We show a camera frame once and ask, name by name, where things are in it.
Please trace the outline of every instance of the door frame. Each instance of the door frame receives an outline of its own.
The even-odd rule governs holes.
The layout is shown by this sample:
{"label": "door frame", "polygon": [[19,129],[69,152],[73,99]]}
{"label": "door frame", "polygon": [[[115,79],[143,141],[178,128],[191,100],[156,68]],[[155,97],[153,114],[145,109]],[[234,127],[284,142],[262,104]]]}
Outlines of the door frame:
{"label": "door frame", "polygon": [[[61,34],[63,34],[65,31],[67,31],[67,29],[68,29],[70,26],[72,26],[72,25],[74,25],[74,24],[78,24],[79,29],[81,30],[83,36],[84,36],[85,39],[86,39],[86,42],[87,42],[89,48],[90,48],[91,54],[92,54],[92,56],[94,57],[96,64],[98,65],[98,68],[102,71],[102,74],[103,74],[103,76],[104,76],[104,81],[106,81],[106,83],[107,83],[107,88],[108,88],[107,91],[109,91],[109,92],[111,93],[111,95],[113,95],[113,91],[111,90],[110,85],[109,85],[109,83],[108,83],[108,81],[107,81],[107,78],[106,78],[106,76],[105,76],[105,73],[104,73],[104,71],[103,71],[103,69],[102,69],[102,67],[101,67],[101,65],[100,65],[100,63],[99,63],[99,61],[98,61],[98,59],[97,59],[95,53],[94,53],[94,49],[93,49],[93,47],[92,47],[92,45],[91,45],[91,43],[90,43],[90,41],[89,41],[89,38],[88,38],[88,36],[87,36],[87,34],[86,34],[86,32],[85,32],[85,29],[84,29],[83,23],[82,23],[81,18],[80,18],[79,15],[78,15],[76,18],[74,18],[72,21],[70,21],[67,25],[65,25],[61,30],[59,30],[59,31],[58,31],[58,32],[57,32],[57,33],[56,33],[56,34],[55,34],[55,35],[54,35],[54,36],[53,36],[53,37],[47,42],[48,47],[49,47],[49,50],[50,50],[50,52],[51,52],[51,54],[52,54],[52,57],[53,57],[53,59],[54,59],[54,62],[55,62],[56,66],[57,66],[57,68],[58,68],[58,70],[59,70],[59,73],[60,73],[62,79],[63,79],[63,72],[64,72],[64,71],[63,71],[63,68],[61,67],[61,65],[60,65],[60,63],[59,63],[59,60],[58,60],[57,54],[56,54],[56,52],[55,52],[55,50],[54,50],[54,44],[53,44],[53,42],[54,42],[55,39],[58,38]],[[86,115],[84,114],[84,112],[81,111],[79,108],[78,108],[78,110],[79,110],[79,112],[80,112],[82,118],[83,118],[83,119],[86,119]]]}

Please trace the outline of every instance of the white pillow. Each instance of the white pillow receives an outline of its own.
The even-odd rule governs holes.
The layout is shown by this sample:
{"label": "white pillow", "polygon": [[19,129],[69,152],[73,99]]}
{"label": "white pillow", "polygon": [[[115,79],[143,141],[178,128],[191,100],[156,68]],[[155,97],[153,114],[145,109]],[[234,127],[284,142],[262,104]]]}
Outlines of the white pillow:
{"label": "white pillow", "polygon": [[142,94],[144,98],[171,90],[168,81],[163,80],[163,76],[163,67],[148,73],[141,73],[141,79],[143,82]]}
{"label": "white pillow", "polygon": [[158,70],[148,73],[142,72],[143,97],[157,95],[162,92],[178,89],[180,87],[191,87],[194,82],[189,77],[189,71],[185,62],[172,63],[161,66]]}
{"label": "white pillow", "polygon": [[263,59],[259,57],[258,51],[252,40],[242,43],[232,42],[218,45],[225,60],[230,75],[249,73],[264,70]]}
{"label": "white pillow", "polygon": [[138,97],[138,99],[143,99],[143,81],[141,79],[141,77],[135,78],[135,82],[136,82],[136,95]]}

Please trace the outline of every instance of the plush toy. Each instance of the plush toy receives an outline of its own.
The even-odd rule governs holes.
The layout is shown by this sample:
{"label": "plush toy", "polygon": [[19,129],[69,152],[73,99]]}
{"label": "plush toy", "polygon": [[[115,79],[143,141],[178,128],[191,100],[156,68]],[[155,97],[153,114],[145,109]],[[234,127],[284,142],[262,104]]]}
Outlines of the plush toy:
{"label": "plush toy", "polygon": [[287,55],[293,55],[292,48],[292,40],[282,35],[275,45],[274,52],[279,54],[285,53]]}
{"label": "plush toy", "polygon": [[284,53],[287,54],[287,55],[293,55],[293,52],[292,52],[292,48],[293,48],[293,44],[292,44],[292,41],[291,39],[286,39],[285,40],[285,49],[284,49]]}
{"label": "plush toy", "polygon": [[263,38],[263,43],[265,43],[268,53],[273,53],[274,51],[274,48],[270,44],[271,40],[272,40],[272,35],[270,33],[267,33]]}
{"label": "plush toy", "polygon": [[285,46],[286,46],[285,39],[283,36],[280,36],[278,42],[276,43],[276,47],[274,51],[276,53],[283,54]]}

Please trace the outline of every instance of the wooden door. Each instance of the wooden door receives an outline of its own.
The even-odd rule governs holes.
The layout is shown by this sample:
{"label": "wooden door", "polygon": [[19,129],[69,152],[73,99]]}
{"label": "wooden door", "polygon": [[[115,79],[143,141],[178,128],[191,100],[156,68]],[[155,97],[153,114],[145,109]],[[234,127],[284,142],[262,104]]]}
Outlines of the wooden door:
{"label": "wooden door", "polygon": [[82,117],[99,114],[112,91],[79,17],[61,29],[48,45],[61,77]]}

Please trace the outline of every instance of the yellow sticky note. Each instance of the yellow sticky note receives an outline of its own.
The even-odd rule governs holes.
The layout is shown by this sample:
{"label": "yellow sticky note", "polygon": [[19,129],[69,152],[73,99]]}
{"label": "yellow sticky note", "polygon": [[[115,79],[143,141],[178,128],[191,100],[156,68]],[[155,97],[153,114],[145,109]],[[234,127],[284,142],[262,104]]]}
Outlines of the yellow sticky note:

--- --- ---

Task to carry out. Set all the entries above down again exactly.

Expected answer.
We show a camera frame once and ask, name by name, where things are in it.
Please trace the outline of every instance of the door frame. Each instance of the door frame receives an outline of its own.
The even-odd rule governs holes.
The layout is shown by this sample:
{"label": "door frame", "polygon": [[19,129],[69,152],[73,99]]}
{"label": "door frame", "polygon": [[[115,79],[143,141],[178,128],[191,100],[156,68]],[[155,97],[153,114],[145,109]],[[234,127],[284,142],[262,104]]]}
Outlines of the door frame:
{"label": "door frame", "polygon": [[[61,34],[63,34],[65,31],[67,31],[67,29],[68,29],[70,26],[72,26],[72,25],[74,25],[74,24],[78,24],[79,29],[81,30],[83,36],[84,36],[85,39],[86,39],[86,42],[87,42],[89,48],[90,48],[91,54],[92,54],[92,56],[94,57],[96,64],[98,65],[98,68],[102,71],[102,74],[103,74],[103,76],[104,76],[104,81],[106,81],[106,83],[107,83],[107,88],[108,88],[107,91],[109,91],[109,92],[111,93],[111,95],[113,95],[113,91],[111,90],[110,85],[109,85],[109,83],[108,83],[108,81],[107,81],[107,78],[106,78],[106,76],[105,76],[105,73],[104,73],[104,71],[103,71],[103,69],[102,69],[102,67],[101,67],[101,65],[100,65],[100,63],[99,63],[99,61],[98,61],[98,59],[97,59],[95,53],[94,53],[94,49],[93,49],[93,47],[92,47],[92,45],[91,45],[91,43],[90,43],[90,41],[89,41],[89,38],[88,38],[88,36],[87,36],[87,34],[86,34],[86,32],[85,32],[85,29],[84,29],[83,23],[82,23],[81,18],[80,18],[79,15],[78,15],[76,18],[74,18],[72,21],[70,21],[67,25],[65,25],[61,30],[59,30],[59,31],[58,31],[58,32],[57,32],[57,33],[56,33],[56,34],[55,34],[55,35],[54,35],[54,36],[53,36],[53,37],[47,42],[48,47],[49,47],[49,50],[50,50],[50,52],[51,52],[51,54],[52,54],[52,57],[53,57],[53,59],[54,59],[54,62],[55,62],[56,66],[57,66],[57,68],[58,68],[58,70],[59,70],[59,73],[60,73],[62,79],[63,79],[63,72],[64,72],[64,71],[63,71],[63,68],[61,67],[61,65],[60,65],[60,63],[59,63],[59,60],[58,60],[57,54],[56,54],[56,52],[55,52],[55,50],[54,50],[54,44],[53,44],[53,42],[54,42],[55,39],[58,38]],[[86,115],[84,114],[84,112],[81,111],[79,108],[78,108],[78,110],[79,110],[79,112],[80,112],[82,118],[83,118],[83,119],[86,119]]]}

Please trace the outline of every instance of the white pillow. Each instance of the white pillow receives an outline of its own.
The even-odd rule governs holes.
The layout is shown by this sample:
{"label": "white pillow", "polygon": [[19,129],[69,152],[73,99]]}
{"label": "white pillow", "polygon": [[[115,79],[143,141],[178,128],[191,100],[156,68]],[[155,97],[153,114],[145,109]],[[234,127],[284,142],[262,104]]]}
Outlines of the white pillow:
{"label": "white pillow", "polygon": [[142,94],[144,98],[171,90],[168,81],[163,80],[163,76],[163,67],[148,73],[141,73],[141,79],[143,82]]}
{"label": "white pillow", "polygon": [[158,70],[148,73],[142,72],[143,97],[157,95],[162,92],[178,89],[180,87],[191,87],[194,82],[189,77],[189,71],[185,62],[172,63],[161,66]]}
{"label": "white pillow", "polygon": [[263,59],[259,57],[258,51],[252,40],[242,43],[232,42],[218,45],[225,60],[230,75],[249,73],[264,70]]}
{"label": "white pillow", "polygon": [[138,97],[138,99],[143,99],[143,81],[141,79],[141,77],[135,78],[135,82],[136,82],[136,95]]}

Please trace the outline of every instance of the plush toy. Each instance of the plush toy receives an outline of its own.
The even-odd rule governs holes.
The layout is shown by this sample:
{"label": "plush toy", "polygon": [[19,129],[69,152],[73,99]]}
{"label": "plush toy", "polygon": [[[115,79],[143,141],[178,128],[191,100],[156,68]],[[155,97],[153,114],[145,109]],[[234,127],[284,142],[262,104]]]}
Outlines of the plush toy:
{"label": "plush toy", "polygon": [[287,55],[293,55],[292,48],[292,40],[282,35],[275,45],[274,52],[279,54],[285,53]]}
{"label": "plush toy", "polygon": [[284,53],[287,54],[287,55],[293,55],[293,52],[292,52],[292,48],[293,48],[293,44],[292,44],[292,41],[291,39],[286,39],[285,40],[285,49],[284,49]]}
{"label": "plush toy", "polygon": [[263,38],[263,43],[265,43],[268,53],[273,53],[274,51],[274,48],[270,44],[271,40],[272,40],[272,35],[270,33],[267,33]]}
{"label": "plush toy", "polygon": [[285,46],[286,46],[285,39],[283,36],[280,36],[278,42],[276,43],[276,47],[274,51],[276,53],[283,54]]}

Please trace the outline of every instance of the wooden door. Each instance of the wooden door receives an outline of its own.
The even-odd rule governs holes.
The layout is shown by this sample:
{"label": "wooden door", "polygon": [[19,129],[69,152],[73,99]]}
{"label": "wooden door", "polygon": [[[115,79],[143,141],[178,128],[191,100],[156,68]],[[155,97],[153,114],[145,109]],[[234,127],[284,142],[262,104]]]}
Outlines of the wooden door:
{"label": "wooden door", "polygon": [[82,117],[99,114],[112,91],[79,17],[61,29],[48,45],[61,77]]}

Please trace the outline of every instance of the yellow sticky note. Each instance of the yellow sticky note receives an outline of its own.
The even-odd rule governs holes.
The layout is shown by this sample:
{"label": "yellow sticky note", "polygon": [[19,129],[69,152],[73,99]]}
{"label": "yellow sticky note", "polygon": [[[115,79],[143,141],[178,128],[191,100],[156,68]],[[155,97],[153,114],[145,109]],[[234,127],[284,142],[262,104]]]}
Outlines of the yellow sticky note:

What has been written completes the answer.